Tatyana Mikhailovna Lioznova (; 20 July 192429 September 2011) was a Soviet film director best known for her TV series Seventeen Moments of Spring (1973).

Film career
All of Lioznova's featuresfrom Three Poplars in Plyushcikha (1967), a cult film of the 1960s, to her last movie, Carnival (1981),are distinguished by open narratives, psychologically penetrating close-ups, and poignant musical scores.

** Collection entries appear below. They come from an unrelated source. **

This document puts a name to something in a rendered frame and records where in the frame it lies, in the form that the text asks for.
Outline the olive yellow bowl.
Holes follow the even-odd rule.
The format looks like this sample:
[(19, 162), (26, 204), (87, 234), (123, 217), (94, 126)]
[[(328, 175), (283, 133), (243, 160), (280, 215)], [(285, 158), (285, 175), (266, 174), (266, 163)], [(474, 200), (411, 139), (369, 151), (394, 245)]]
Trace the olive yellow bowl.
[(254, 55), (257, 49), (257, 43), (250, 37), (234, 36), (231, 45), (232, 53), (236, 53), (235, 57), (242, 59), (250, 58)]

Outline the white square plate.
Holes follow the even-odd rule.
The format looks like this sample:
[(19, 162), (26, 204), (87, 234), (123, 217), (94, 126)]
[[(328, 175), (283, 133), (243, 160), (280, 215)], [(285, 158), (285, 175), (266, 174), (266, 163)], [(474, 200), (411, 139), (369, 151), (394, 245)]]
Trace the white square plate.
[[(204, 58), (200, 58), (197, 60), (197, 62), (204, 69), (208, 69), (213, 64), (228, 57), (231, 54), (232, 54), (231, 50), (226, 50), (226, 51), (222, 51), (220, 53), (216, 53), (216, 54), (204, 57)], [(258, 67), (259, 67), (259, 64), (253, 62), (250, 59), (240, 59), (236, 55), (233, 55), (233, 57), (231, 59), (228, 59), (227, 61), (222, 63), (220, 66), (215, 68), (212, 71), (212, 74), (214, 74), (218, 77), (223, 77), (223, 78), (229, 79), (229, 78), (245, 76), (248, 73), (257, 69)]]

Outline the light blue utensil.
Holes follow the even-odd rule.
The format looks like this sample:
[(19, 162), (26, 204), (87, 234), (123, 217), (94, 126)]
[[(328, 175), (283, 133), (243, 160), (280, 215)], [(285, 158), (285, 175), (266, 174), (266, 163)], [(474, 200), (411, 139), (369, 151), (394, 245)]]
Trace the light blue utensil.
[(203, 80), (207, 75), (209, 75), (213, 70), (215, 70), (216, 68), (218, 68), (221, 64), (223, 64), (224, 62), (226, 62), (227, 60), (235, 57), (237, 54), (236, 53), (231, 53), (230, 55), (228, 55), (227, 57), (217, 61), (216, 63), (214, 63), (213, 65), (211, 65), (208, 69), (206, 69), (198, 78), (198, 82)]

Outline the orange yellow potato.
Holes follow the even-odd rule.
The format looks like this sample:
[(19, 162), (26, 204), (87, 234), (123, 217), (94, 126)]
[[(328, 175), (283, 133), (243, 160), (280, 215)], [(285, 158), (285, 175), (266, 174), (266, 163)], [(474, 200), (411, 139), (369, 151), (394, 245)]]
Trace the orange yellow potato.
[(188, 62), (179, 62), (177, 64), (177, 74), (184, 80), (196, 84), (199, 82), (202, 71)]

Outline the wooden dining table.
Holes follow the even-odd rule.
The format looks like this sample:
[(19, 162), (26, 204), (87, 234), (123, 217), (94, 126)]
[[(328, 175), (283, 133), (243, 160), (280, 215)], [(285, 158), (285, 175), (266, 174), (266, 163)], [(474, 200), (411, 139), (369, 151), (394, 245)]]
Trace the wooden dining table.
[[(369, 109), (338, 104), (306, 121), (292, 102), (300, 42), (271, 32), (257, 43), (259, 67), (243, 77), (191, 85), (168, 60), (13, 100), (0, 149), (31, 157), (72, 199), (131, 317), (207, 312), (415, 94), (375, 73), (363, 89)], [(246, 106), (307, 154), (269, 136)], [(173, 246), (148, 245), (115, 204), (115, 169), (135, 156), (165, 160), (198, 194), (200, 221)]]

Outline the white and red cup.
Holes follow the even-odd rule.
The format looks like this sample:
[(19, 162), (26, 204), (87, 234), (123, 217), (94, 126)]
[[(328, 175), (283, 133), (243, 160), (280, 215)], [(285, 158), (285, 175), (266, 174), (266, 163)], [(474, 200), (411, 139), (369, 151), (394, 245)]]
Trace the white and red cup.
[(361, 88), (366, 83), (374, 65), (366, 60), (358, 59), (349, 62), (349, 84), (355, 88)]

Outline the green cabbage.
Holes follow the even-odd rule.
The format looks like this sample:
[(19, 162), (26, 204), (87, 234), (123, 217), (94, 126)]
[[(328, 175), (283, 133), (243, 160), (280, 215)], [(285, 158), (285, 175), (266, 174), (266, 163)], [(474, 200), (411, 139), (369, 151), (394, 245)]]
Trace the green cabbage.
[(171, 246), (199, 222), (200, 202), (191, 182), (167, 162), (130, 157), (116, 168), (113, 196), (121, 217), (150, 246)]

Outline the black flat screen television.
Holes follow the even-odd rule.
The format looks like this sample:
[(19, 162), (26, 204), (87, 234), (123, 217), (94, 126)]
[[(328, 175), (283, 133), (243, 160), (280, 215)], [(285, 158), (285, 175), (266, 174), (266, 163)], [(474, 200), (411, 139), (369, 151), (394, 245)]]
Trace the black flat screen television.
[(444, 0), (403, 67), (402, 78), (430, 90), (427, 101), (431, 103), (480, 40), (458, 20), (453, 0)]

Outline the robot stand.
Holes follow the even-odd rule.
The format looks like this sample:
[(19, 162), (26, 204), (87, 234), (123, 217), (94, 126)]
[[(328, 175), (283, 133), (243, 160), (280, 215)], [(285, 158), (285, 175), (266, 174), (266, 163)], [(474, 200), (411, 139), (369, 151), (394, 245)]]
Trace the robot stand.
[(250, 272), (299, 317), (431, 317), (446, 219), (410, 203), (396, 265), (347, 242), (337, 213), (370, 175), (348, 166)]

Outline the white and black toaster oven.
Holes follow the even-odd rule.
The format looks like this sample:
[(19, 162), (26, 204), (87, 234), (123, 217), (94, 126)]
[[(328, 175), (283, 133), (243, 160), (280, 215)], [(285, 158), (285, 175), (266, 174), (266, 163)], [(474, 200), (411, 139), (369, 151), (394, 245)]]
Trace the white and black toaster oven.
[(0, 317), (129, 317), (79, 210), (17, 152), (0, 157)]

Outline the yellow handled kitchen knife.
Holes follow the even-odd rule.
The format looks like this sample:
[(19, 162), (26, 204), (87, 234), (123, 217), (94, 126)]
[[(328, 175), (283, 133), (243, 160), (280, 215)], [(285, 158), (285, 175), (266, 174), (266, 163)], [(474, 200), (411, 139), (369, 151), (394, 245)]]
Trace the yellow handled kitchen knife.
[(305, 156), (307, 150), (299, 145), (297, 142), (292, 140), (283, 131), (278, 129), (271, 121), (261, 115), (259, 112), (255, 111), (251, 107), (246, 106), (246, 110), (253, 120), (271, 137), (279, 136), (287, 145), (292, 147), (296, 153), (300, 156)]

The subtle and touching drama Three Poplars at Plyuschikha Street (1967) sprouted from Aleksandra Pakhmutova’s song “Tenderness”. The starry duet of Tatiana Doronina and Oleg Yefremov is a masterpiece of acting. This story of a nearly sprung love of a taxi driver and a married peasant woman won the hearts of Russian viewers, just like Casablanca gained the love of Americans.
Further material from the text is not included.